後を継いだ現王は、即位間もない時期には、優秀な経済官僚を登用して税制を刷新、合わせて行政改革を断行、経済の立て直しに成功して名君と言われたという。しかし中年になると、ひたすら後宮で女あさりにふけり、私生活のために公金を湯水のごとく乱費、国庫は悲惨の一言に尽きる状態へと陥らせた、暗君。晩年は徒銷を重ねるヒッキーって、明の万暦帝かよ。
愚王による治世の乱れはどうしようもない状態らしいけれど、早い段階から王位継承権第一位の若い女性王族が居て、彼女が雌伏しているらしい。国内の混乱がギリギリで収まっているから表に出ていないけれど、最悪の状態になった場合は、その王族が王国を仕切ることができる体制になっている、らしい。らしいというのは、うわさ話レベルらしいから。まあ、制度化されたものじゃないし、そもそも、そんな王族の存在自体、眉唾ものだしね。
一方のフリーデは、少し難しい顔をする。
「実は、今は亡き王弟殿下の奥様であるイングルード様が、ミルーデン王国第三王女でね」
「「え!?」」
「国使への対応といった公的な行き来がある場合は、イングルード様がなさるみたい。でも、王族というご身分だから、実務的なことは担当していないはず。
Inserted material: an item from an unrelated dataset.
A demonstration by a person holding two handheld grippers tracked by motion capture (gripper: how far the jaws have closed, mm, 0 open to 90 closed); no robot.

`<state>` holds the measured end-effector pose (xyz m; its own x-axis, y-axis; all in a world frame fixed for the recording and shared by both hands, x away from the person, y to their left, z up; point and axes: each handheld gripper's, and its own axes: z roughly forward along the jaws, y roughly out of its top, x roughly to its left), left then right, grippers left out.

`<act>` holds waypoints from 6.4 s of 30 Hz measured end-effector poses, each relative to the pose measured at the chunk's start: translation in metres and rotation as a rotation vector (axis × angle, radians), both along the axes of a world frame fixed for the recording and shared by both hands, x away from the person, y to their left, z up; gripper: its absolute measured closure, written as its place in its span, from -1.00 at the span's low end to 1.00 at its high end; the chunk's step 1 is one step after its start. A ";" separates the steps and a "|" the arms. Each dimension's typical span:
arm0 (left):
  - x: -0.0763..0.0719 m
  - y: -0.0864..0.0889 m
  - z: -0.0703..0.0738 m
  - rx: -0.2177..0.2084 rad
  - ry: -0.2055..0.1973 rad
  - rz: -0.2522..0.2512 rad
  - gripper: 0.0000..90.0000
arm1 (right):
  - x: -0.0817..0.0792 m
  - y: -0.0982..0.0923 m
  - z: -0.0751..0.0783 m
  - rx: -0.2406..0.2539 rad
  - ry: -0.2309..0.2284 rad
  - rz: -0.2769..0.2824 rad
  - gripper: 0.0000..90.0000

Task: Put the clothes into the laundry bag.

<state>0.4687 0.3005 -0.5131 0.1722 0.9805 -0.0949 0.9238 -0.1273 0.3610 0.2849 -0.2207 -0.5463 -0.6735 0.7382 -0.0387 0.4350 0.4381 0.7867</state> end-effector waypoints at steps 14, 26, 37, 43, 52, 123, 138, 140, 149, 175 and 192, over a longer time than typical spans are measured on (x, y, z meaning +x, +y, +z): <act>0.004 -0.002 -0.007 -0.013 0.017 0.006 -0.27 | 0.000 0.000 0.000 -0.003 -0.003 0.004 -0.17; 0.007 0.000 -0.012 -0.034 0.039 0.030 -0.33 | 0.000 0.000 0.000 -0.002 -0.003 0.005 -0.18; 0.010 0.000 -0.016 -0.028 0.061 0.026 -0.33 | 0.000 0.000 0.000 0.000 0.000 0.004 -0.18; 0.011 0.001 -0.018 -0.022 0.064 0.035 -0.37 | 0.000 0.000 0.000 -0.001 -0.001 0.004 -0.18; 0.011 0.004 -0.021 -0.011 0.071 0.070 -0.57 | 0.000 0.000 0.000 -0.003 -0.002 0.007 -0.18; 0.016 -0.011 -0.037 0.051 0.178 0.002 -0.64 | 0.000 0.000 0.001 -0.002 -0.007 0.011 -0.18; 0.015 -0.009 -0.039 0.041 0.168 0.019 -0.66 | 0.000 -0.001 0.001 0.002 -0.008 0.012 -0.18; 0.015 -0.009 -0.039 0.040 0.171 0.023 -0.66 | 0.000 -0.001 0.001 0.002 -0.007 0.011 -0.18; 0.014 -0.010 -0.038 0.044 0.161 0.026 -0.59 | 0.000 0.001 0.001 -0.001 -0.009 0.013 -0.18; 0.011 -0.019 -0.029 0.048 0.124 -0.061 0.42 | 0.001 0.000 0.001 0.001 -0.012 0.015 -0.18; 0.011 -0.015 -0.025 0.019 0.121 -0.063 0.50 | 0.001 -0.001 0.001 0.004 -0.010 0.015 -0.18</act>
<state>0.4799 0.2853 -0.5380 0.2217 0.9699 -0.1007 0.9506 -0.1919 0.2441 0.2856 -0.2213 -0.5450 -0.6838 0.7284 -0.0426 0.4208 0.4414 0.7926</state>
どこかの下位貴族がパイプを持っていると聞いたことはあるけど、それ以上はちょっと」
うち、エグナー家は……いや、ないわ。父の系統はそもそも外交畑じゃないし、母の系統も徴税事務関係だったはず。王都から一切出ない、純粋にドメスティックな貴族だったようで、外国とのつながりは皆無。第一、代々の法服貴族で、男爵位を受けてから一度も領地を下賜されたことはないそうだから、王都から外に出たことさえなかったと思われる。
「うーん、ドゥルケン男爵家に限って、そっちの線はないわね。だいたい、エグナー家って……召喚術ぐらい、なのかなあ……こんな術を持っていれば、それなりに警戒されるから、抑止力に……ならないなあ。他に」
さらに話を聞くと、ミルーデン王国では女性でも王位に就くことがあるらしい。他国の王族に嫁いでいる以上、王位継承権は剥奪されているとみてよいけれど、女性であっても政治的な力が大きく制限されているというわけではないそうだ。そうなると、無視できない人物にはなる。
いろいろな要素が出てきて頭を抱えているうちに、一つ、注意すべき事に気付いた。
「フリーデ。今回の騒動は、ファイゼルト侯爵家を失脚させる策ともいえるわね。そうなると、他国への工作が考えられるけど、アイゼン王国との関係が深いデリンジャー伯爵家は、何か目を付けられていたりはしない?」
「うーん、今のところは、何もないわね。トビアスとの婚約についても、何も言われていないぐらいだし。逆に、何かの陰謀が進んでいて、あえて沈黙している可能性もゼロではないけど。でも、単に無警戒というだけだと思う」
「そうすると、本命はミルーデン王国とのつながりか。はあ、霧の中にいるようだわ……いや待てよ、レベッカ嬢が出したヒントを考えれば、闇雲に探す必要はない、目の届く範囲内に手掛かりがある、はず」
そこから得られる方策は、一つしか残されていなかった。